§ Exercise description: Quote precisely the final stretch of the listing: start at the line containing "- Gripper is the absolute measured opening" and stop after the last line.

§ Supplied information:

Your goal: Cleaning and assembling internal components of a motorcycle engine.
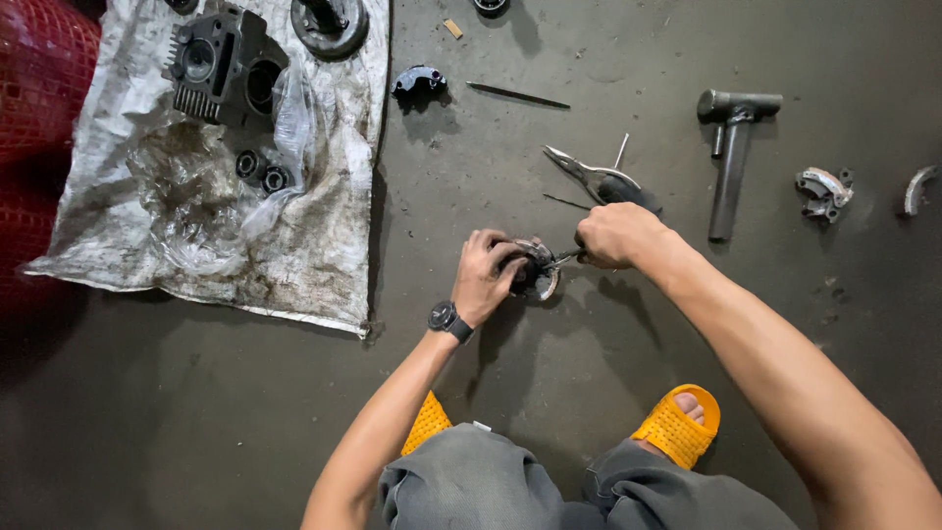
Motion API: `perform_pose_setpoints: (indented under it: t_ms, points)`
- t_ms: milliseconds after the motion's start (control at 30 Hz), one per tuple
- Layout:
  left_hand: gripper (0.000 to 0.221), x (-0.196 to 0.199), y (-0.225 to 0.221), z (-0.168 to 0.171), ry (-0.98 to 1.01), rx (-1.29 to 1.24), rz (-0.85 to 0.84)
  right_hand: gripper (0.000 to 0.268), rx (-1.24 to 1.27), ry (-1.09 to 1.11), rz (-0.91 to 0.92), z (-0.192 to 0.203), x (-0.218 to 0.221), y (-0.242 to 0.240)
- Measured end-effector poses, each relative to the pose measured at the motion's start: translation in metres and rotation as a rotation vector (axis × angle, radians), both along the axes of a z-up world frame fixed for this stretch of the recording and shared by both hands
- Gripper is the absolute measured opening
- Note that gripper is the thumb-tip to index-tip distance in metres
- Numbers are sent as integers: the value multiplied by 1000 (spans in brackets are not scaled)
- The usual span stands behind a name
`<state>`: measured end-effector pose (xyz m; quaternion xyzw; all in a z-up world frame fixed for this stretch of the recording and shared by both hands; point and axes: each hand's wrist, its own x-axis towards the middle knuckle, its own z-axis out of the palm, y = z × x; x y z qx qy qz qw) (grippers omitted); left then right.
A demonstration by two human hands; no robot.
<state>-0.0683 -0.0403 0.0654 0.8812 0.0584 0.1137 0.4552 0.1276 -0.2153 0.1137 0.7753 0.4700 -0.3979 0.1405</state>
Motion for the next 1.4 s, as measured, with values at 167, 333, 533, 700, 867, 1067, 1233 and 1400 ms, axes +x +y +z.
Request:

§ Exercise response:
- Gripper is the absolute measured opening
- Note that gripper is the thumb-tip to index-tip distance in metres
- Numbers are sent as integers: the value multiplied by 1000 (spans in brackets are not scaled)
- The usual span stands behind a name
`<state>`: measured end-effector pose (xyz m; quaternion xyzw; all in a z-up world frame fixed for this stretch of the recording and shared by both hands; point and axes: each hand's wrist, its own x-axis towards the middle knuckle, its own z-axis out of the palm, y = z × x; x y z qx qy qz qw) (grippers omitted); left then right.
A demonstration by two human hands; no robot.
<state>-0.0683 -0.0403 0.0654 0.8812 0.0584 0.1137 0.4552 0.1276 -0.2153 0.1137 0.7753 0.4700 -0.3979 0.1405</state>
Motion for the next 1.4 s, as measured, with values at 167, 333, 533, 700, 867, 1067, 1233 and 1400 ms, axes +x +y +z.
Request:

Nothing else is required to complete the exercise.